Manchester historically provided a strategic location in that it had the only transit out of the UK that didn’t depend on London; this isn’t the case any more. It also completed the triangle of our three Availability Zones by providing a backup path between London and Slough. This role, and indeed the role of being somewhere for DR customer equipment is now fulfilled by our Bristol office, which is fully on-net at high speed. Bristol also houses our secure lab and is used for staging / testing production customer installations before deployment to a full data centre. This is tremendously useful as we’re physically on-hand there and have a great working environment which customers are welcome to make use of.

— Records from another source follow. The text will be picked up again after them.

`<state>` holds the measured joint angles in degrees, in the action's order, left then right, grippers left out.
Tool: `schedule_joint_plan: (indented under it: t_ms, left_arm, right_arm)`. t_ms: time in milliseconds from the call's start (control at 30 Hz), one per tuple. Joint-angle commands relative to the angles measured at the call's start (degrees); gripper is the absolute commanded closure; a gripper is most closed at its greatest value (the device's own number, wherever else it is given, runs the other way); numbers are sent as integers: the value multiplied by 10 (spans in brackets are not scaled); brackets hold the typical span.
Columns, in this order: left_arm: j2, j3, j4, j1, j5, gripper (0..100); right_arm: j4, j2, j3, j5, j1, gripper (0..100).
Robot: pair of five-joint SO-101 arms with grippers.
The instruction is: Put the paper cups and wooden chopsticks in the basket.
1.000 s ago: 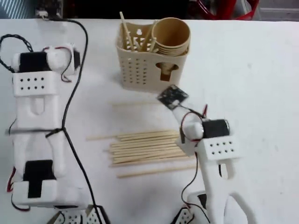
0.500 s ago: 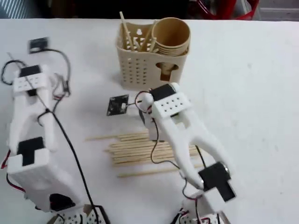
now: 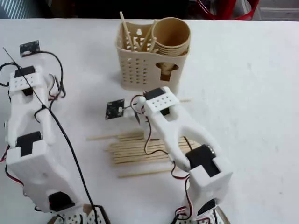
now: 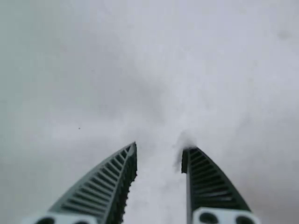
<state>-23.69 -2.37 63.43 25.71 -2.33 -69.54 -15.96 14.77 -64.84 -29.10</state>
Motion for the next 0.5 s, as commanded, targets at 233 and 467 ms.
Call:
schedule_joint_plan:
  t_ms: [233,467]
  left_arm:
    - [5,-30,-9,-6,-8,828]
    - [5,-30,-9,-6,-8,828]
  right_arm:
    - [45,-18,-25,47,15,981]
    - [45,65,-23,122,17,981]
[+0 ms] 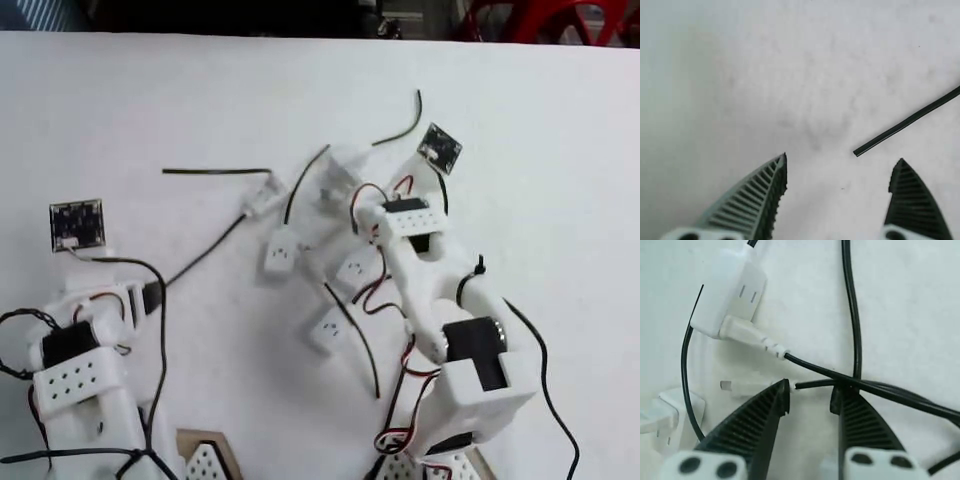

If you haven’t already guessed, the upshot of this is that we will be retiring Manchester at least as far as customer facing equipment is concerned. We have SS7 interconnects there so we won’t be leaving completely, but it’ll essentially drop off our IP network map. The logical time for this is February 2019 given contracts on the buy and sell side, but we will be winding it down between now and then. We’ll be in touch with affected customers with more specifics.

This is not a cost-cutting exercise, lest the usual suspects try and misrepresent it that way! The saving is substantial but that will be committed to other PoPs. In fact, we’ve already begun committing the savings that won’t come until next year to ensure the network remains quite simply the best in the world for voice business. By consequence, it’ll also remain amazing for cat pictures and porn!!